RE: row filtering for logical replication

From: "houzj(dot)fnst(at)fujitsu(dot)com" <houzj(dot)fnst(at)fujitsu(dot)com>
To: Amit Kapila <amit(dot)kapila16(at)gmail(dot)com>
Cc: vignesh C <vignesh21(at)gmail(dot)com>, Peter Smith <smithpb2250(at)gmail(dot)com>, "tanghy(dot)fnst(at)fujitsu(dot)com" <tanghy(dot)fnst(at)fujitsu(dot)com>, Ajin Cherian <itsajin(at)gmail(dot)com>, Greg Nancarrow <gregn4422(at)gmail(dot)com>, Dilip Kumar <dilipbalaut(at)gmail(dot)com>, Euler Taveira <euler(at)eulerto(dot)com>, Rahila Syed <rahilasyed90(at)gmail(dot)com>, Peter Eisentraut <peter(dot)eisentraut(at)enterprisedb(dot)com>, Önder Kalacı <onderkalaci(at)gmail(dot)com>, japin <japinli(at)hotmail(dot)com>, Michael Paquier <michael(at)paquier(dot)xyz>, David Steele <david(at)pgmasters(dot)net>, Craig Ringer <craig(at)2ndquadrant(dot)com>, Amit Langote <amitlangote09(at)gmail(dot)com>, PostgreSQL Hackers <pgsql-hackers(at)lists(dot)postgresql(dot)org>
Subject: RE: row filtering for logical replication
Date: 2021-11-30 01:39:05
Message-ID: OS0PR01MB57166F44723AB76866F74A0694679@OS0PR01MB5716.jpnprd01.prod.outlook.com
Views: Raw Message | Whole Thread | Download mbox | Resend email
Thread:
Lists: pgsql-hackers

On Mon, Nov 29, 2021 6:11 PM Amit Kapila <amit(dot)kapila16(at)gmail(dot)com> wrote:
> On Mon, Nov 29, 2021 at 12:10 PM Greg Nancarrow <gregn4422(at)gmail(dot)com>
> wrote:
> >
> > On Fri, Nov 26, 2021 at 12:40 AM houzj(dot)fnst(at)fujitsu(dot)com
> > <houzj(dot)fnst(at)fujitsu(dot)com> wrote:
> > >
> > > When researching and writing a top-up patch about this.
> > > I found a possible issue which I'd like to confirm first.
> > >
> > > It's possible the table is published in two publications A and B,
> > > publication A only publish "insert" , publication B publish
> > > "update". When UPDATE, both row filter in A and B will be executed.

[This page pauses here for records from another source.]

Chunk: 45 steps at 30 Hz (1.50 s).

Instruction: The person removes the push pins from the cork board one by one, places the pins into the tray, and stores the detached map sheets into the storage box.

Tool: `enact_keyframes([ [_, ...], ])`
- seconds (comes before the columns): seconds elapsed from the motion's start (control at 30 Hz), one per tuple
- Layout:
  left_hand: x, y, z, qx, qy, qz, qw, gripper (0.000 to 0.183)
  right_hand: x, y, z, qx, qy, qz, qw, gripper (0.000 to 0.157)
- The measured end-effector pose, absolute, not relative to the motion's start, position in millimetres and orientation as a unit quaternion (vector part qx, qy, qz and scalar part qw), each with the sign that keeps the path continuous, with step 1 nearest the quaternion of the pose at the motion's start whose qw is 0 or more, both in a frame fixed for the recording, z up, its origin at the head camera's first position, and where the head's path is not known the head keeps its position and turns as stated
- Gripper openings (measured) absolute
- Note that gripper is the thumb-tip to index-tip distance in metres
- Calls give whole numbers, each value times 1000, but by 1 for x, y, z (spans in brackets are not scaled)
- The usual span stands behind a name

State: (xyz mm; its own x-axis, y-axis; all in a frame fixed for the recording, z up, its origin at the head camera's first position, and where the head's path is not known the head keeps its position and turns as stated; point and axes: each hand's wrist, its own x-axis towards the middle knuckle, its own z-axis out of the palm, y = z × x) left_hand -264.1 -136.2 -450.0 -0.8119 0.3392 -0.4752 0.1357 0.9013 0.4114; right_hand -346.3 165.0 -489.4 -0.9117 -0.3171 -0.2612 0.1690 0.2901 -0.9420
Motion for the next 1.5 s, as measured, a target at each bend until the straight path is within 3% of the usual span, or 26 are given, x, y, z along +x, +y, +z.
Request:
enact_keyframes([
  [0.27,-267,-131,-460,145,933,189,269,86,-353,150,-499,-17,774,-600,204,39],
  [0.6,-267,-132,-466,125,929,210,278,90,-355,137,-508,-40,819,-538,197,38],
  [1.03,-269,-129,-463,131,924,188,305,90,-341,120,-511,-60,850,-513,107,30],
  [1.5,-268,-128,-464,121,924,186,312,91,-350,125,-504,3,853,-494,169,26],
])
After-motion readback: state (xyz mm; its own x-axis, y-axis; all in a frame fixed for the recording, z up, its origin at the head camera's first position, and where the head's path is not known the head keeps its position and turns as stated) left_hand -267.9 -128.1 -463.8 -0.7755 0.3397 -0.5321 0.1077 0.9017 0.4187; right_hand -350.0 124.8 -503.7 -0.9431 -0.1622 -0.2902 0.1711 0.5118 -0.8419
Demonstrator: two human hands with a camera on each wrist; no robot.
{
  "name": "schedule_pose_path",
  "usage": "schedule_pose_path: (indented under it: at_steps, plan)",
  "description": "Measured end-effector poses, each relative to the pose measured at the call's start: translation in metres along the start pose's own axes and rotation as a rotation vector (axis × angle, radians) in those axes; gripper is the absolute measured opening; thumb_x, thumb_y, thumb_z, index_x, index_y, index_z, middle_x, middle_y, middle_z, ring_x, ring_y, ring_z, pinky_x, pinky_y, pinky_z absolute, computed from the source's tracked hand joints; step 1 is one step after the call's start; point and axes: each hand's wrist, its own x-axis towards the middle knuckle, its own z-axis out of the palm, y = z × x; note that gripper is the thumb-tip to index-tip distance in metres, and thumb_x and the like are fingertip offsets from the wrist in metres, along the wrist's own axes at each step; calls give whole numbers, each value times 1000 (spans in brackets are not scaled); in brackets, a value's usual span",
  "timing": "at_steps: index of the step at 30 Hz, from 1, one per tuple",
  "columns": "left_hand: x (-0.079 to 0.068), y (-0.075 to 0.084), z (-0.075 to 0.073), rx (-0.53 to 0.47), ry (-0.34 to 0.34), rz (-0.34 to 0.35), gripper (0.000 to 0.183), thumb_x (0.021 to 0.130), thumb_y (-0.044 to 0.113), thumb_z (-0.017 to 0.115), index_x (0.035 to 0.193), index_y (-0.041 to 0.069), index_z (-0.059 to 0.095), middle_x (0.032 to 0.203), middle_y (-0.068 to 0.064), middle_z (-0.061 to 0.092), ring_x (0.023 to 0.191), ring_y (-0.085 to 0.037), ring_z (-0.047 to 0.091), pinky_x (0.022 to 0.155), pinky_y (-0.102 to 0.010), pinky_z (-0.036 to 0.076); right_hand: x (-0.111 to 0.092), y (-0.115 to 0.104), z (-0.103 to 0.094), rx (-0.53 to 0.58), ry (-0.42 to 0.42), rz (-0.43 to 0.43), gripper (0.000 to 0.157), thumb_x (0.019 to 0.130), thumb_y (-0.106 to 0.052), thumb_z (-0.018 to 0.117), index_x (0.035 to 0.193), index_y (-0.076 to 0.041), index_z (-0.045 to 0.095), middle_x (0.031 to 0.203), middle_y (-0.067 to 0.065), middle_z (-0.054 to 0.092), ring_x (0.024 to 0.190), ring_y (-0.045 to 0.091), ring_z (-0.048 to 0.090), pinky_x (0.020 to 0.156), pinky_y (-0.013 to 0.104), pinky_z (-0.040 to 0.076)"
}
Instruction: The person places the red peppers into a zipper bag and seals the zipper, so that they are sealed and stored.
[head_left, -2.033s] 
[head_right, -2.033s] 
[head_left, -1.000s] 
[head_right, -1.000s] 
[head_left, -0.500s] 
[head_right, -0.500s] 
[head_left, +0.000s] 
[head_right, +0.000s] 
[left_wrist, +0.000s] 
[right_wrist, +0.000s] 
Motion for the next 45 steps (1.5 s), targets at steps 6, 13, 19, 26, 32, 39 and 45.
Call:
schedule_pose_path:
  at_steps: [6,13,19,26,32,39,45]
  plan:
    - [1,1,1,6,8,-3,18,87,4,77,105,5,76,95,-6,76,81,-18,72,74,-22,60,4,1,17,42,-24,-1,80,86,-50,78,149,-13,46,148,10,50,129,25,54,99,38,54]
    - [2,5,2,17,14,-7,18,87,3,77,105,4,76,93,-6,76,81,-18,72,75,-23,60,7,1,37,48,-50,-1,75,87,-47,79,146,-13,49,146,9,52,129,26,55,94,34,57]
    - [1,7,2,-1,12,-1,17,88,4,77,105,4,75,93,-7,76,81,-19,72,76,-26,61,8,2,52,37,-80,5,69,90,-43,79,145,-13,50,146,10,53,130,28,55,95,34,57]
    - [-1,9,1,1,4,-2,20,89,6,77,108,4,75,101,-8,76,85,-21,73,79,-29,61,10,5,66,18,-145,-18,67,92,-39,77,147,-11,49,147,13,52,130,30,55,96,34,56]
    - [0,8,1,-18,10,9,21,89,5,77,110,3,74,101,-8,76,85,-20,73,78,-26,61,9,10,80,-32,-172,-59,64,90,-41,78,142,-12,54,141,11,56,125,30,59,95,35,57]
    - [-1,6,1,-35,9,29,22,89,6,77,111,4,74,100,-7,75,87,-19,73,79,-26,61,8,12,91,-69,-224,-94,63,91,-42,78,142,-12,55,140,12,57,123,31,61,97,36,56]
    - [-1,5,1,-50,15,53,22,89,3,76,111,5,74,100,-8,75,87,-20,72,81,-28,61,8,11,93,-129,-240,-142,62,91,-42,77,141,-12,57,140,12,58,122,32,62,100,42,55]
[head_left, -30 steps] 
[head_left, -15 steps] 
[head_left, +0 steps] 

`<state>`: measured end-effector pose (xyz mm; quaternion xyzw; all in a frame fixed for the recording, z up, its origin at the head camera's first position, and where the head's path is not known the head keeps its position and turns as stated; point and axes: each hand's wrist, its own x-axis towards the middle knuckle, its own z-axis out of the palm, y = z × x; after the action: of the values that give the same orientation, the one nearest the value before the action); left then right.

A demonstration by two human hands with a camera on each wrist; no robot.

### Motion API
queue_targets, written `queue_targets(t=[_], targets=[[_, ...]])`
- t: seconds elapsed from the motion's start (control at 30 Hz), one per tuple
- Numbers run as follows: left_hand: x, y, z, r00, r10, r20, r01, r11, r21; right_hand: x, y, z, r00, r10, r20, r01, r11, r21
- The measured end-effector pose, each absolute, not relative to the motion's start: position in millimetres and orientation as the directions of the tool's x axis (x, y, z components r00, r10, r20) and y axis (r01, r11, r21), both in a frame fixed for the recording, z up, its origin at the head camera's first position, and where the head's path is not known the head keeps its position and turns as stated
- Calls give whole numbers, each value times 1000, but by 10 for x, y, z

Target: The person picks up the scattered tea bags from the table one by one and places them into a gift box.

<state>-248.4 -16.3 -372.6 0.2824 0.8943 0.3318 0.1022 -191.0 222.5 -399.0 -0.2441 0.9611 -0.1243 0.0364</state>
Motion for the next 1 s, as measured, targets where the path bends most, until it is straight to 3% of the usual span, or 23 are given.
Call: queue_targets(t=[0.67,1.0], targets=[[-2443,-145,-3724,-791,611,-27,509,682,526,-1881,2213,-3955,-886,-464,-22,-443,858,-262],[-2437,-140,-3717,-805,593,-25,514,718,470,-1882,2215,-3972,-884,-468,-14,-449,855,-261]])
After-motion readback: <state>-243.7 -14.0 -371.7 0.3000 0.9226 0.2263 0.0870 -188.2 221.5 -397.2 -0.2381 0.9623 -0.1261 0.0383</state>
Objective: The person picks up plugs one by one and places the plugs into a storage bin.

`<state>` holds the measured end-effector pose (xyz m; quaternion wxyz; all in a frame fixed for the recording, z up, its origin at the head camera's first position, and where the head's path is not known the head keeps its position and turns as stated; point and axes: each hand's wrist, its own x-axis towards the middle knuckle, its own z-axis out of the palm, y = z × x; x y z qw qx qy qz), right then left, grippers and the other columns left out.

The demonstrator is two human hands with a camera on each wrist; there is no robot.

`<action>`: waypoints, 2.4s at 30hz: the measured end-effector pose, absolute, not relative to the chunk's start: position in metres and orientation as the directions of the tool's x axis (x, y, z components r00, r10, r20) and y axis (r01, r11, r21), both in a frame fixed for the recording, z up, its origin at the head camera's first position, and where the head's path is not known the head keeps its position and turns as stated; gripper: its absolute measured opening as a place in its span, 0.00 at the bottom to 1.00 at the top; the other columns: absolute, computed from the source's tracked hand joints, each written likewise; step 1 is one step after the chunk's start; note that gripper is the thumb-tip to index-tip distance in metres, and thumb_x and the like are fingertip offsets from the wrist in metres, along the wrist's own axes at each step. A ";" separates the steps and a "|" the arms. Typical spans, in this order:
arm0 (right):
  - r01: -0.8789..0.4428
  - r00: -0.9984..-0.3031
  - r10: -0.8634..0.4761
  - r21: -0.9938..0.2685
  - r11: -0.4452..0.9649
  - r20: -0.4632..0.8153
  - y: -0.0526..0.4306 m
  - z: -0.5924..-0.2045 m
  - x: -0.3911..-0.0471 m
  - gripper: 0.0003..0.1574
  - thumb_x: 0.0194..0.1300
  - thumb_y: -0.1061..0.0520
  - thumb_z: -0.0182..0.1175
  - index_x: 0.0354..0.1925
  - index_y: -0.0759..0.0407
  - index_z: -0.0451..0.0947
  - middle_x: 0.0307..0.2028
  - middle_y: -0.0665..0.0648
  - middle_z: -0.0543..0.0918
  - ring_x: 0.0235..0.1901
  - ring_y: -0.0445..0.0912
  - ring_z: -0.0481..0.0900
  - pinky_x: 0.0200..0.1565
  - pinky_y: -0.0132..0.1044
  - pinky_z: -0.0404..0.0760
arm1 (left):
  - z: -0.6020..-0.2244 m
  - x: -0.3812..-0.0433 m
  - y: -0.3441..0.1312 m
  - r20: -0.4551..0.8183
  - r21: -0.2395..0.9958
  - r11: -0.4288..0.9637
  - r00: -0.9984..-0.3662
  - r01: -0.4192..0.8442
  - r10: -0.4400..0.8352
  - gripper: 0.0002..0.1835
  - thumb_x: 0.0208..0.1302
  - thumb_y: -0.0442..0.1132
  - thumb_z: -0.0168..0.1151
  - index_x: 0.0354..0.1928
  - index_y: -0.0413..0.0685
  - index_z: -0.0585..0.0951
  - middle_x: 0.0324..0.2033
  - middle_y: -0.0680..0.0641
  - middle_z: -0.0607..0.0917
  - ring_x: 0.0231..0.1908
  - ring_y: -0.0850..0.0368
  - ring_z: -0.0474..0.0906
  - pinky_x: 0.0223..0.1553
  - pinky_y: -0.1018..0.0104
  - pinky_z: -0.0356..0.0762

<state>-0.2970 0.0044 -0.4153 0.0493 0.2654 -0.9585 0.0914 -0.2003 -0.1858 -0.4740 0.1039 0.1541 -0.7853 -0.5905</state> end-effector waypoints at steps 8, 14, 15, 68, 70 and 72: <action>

Is this
> behavior expected?
> > >
> > > For example:
> > > ---- Publication
> > > create table tbl1 (a int primary key, b int); create publication A
> > > for table tbl1 where (b<2) with(publish='insert'); create
> > > publication B for table tbl1 where (a>1) with(publish='update');
> > >
> > > ---- Subscription
> > > create table tbl1 (a int primary key); CREATE SUBSCRIPTION sub
> > > CONNECTION 'dbname=postgres host=localhost port=10000'
> PUBLICATION
> > > A,B;
> > >
> > > ---- Publication
> > > update tbl1 set a = 2;
> > >
> > > The publication can be created, and when UPDATE, the rowfilter in A
> > > (b<2) will also been executed but the column in it is not part of replica
> identity.
> > > (I am not against this behavior just confirm)
> > >
> >
> > There seems to be problems related to allowing the row filter to
> > include columns that are not part of the replica identity (in the case
> > of publish=insert).
> > In your example scenario, the tbl1 WHERE clause "(b < 2)" for
> > publication A, that publishes inserts only, causes a problem, because
> > column "b" is not part of the replica identity.
> > To see this, follow the simple example below:
> > (and note, for the Subscription, the provided tbl1 definition has an
> > error, it should also include the 2nd column "b int", same as in the
> > publisher)
> >
> > ---- Publisher:
> > INSERT INTO tbl1 VALUES (1,1);
> > UPDATE tbl1 SET a = 2;
> >
> > Prior to the UPDATE above:
> > On pub side, tbl1 contains (1,1).
> > On sub side, tbl1 contains (1,1)
> >
> > After the above UPDATE:
> > On pub side, tbl1 contains (2,1).
> > On sub side, tbl1 contains (1,1), (2,1)
> >
> > So the UPDATE on the pub side has resulted in an INSERT of (2,1) on
> > the sub side.
> >
> > This is because when (1,1) is UPDATEd to (2,1), it attempts to use the
> > "insert" filter "(b<2)" to determine whether the old value had been
> > inserted (published to subscriber), but finds there is no "b" value
> > (because it only uses RI cols for UPDATE) and so has to assume the old
> > tuple doesn't exist on the subscriber, hence the UPDATE ends up doing
> > an INSERT.
> > INow if the use of RI cols were enforced for the insert filter case,
> > we'd properly know the answer as to whether the old row value had been
> > published and it would have correctly performed an UPDATE instead of
> > an INSERT in this case.
> >
>
> I don't think it is a good idea to combine the row-filter from the publication
> that publishes just 'insert' with the row-filter that publishes 'updates'. We
> shouldn't apply the 'insert' filter for 'update' and similarly for publication
> operations. We can combine the filters when the published operations are the
> same. So, this means that we might need to cache multiple row-filters but I
> think that is better than having another restriction that publish operation
> 'insert'
> should also honor RI columns restriction.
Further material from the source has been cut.